LONDON - A new drug that prevents a contagious virus from duplicating in the body could be a new weapon against hepatitis C, a disease that could kill more people than AIDS, scientists said on Sunday.


MORE THAN 170 million people around the globe are infected with the virus that can cause permanent liver damage and in many cases death.
There is no vaccine against the hepatitis C virus (HVC) and current treatments can cause unwanted side effects.
But scientists working for the German drugs giant Boehringer Ingelheim have developed a drug that could offer new hope to patients with the illness.

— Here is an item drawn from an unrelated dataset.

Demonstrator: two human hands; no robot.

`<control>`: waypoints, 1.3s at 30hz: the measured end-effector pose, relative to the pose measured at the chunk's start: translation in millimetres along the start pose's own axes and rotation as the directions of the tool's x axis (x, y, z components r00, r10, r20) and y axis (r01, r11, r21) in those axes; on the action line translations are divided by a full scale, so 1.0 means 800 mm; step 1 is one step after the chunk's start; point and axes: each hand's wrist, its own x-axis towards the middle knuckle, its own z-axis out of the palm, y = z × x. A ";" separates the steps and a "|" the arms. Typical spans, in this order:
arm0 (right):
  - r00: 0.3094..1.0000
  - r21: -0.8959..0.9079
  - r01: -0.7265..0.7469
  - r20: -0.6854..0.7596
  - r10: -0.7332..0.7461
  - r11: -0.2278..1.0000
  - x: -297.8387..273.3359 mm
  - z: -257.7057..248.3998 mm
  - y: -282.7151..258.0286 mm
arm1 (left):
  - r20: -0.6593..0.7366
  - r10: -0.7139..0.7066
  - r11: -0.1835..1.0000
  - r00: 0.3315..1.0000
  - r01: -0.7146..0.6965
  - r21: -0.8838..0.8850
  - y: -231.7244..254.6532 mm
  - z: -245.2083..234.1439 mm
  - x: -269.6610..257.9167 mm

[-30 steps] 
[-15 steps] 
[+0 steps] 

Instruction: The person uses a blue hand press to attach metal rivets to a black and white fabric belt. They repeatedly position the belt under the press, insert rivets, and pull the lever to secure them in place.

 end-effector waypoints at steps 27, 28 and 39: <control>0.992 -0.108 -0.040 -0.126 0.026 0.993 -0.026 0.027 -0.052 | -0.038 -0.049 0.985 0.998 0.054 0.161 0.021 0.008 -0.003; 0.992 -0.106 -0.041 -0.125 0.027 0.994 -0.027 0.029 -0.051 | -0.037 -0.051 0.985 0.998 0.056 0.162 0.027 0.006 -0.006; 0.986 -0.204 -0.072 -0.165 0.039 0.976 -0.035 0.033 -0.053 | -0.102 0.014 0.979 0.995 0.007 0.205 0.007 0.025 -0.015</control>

Called BILN 2061, the drug targets an enzyme to block the replication of the virus. In eight people given four doses of the treatment viral loads, or the amount of virus in the blood, dropped by 100 to 1,000 fold after 48 hours without producing any unpleasant reactions in the patients.
"The antiviral results of protease inhibitor BILN 2061 in a proof-of-concept human trial clearly demonstrate the great potential of selective and anti-HCV agents," Daniel Lamarre, of the company research centre in Laval, Canada, said in a report published online by the science journal Nature.
BILN 2061 is the first of a class of drugs called NS3 protease inhibitors to be tested in humans.

more ...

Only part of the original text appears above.